Réponse d’immunoglobuline spécifique à une sous-classe ou à un isotype
Les plaques Nunc MaxiSorp ELISA ont été recouvertes de 1 µg/ml de protéines E1E2 du VHC purifiées (Chiron) dans 50 µl de tampon bicarbonate de sodium 0,1 M (pH 7,2) pendant une nuit à 4 °C. Les puits ont été bloqués avec un tampon de blocage BSA/PBS à 2,5 % pendant 2 h à 37 °C et lavés quatre fois avec du Tween 20 à 0,01 % dans du PBS. Les sérums de souris ont été dilués en série (1:50, 1:100, 1:200) dans un tampon de blocage, ajoutés à la plaque et incubés pendant une nuit à 4°C, puis lavés. Différentes immunoglobulines anti-souris de lapin marquées HRP (sous-classe : IgG, IgM, IgA ; et isotype : IgG1, IgG2a, IgG2b, IgG3) (Bio-Rad, Mouse Typer Isotyping Panel, 1722055) ont été ajoutées aux puits appropriés et incubées pendant 1 h à 37 °C, suivi de quatre lavages. Le conjugué HRP a été ajouté à 1:3000 et incubé pendant 1 h, et le cycle de lavage a été répété. Ensuite, 100 μl de solution de substrat de peroxydase ont été ajoutés et la réaction a été stoppée avec de l’acide sulfurique 2M. L’absorbance a été mesurée à 450 nm à l’aide d’un lecteur de plaque ELISA (Tecan).

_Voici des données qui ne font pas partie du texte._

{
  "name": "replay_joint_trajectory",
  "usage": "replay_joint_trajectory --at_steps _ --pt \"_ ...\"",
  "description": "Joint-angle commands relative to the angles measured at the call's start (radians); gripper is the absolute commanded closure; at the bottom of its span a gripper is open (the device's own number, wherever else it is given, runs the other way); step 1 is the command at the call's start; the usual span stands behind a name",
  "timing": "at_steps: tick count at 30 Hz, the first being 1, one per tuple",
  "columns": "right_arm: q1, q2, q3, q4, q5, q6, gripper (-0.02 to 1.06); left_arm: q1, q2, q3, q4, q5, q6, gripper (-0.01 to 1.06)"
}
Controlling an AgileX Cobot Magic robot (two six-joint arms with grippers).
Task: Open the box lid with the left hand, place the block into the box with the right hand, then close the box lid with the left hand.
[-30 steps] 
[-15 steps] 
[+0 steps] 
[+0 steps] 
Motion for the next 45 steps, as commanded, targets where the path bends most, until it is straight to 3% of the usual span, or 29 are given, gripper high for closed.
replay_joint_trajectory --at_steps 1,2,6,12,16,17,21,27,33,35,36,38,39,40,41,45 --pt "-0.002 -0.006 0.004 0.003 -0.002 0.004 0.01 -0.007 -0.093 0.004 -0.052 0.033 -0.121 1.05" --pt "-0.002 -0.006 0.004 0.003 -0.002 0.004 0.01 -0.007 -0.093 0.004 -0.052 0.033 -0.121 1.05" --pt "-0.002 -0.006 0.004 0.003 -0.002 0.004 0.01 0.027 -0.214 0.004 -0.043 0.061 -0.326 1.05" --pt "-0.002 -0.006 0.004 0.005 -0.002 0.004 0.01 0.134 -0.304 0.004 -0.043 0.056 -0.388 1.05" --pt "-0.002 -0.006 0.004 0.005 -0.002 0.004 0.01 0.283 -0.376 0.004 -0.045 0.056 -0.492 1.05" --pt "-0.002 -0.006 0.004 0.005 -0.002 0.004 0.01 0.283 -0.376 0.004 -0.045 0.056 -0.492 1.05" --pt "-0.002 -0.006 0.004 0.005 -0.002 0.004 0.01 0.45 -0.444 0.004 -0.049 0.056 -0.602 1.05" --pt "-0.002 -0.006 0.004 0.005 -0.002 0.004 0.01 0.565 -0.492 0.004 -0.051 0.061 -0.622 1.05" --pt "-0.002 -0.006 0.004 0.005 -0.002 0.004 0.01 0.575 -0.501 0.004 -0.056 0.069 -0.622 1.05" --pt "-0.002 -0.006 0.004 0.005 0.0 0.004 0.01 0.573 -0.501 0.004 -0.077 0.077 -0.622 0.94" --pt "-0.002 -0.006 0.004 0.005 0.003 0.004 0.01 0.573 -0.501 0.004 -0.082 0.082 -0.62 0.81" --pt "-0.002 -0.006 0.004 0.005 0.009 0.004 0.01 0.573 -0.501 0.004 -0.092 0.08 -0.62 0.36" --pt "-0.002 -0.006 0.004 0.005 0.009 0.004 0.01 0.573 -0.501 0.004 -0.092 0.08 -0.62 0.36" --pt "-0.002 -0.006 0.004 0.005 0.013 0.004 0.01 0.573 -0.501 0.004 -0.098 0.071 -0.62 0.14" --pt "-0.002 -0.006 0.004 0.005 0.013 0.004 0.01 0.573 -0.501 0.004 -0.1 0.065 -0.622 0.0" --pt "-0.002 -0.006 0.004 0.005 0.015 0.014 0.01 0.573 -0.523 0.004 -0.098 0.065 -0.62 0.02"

Réactivité spécifique du peptide d’enveloppe du VHC
La liaison des IgG sériques spécifiques aux peptides a été testée par ELISA avec des peptides 18-mer de E1 (aa 314–331), E2 (aa 404–421) et E2 (aa 429–446) de la souche HCV H77 (NR4062 et NR4063, BEI Resources ) représentant divers épitopes neutralisants conservés spécifiques à un génotype9,10,12,13,14,15. Un peptide du domaine de fusion SARS-CoV-2 a été utilisé comme contrôle non pertinent. Les puits ont été recouverts de 500 ng de peptide et ELISA a été réalisé en utilisant différentes dilutions (1:200, 1:400, 1:800) de sérums de souris immunisées comme décrit ci-dessus.
analyses statistiques
Toutes les données ont été analysées à l’aide du logiciel GraphPad Prism 7. L’analyse des données avec seulement deux groupes a été réalisée à l’aide d’un test Mann-Whitney U unilatéral ou non apparié t-test. Une ANOVA unidirectionnelle avec le test de Kruskal-Wallis a été utilisée pour de multiples comparaisons par paires entre les groupes. Toutes les données sont exprimées en moyenne ± SD (écart type de la moyenne), et p< 0,05 était considéré comme statistiquement significatif.
Résumé des rapports
De plus amples informations sur la conception de la recherche sont disponibles dans le résumé des rapports de recherche sur la nature lié à cet article.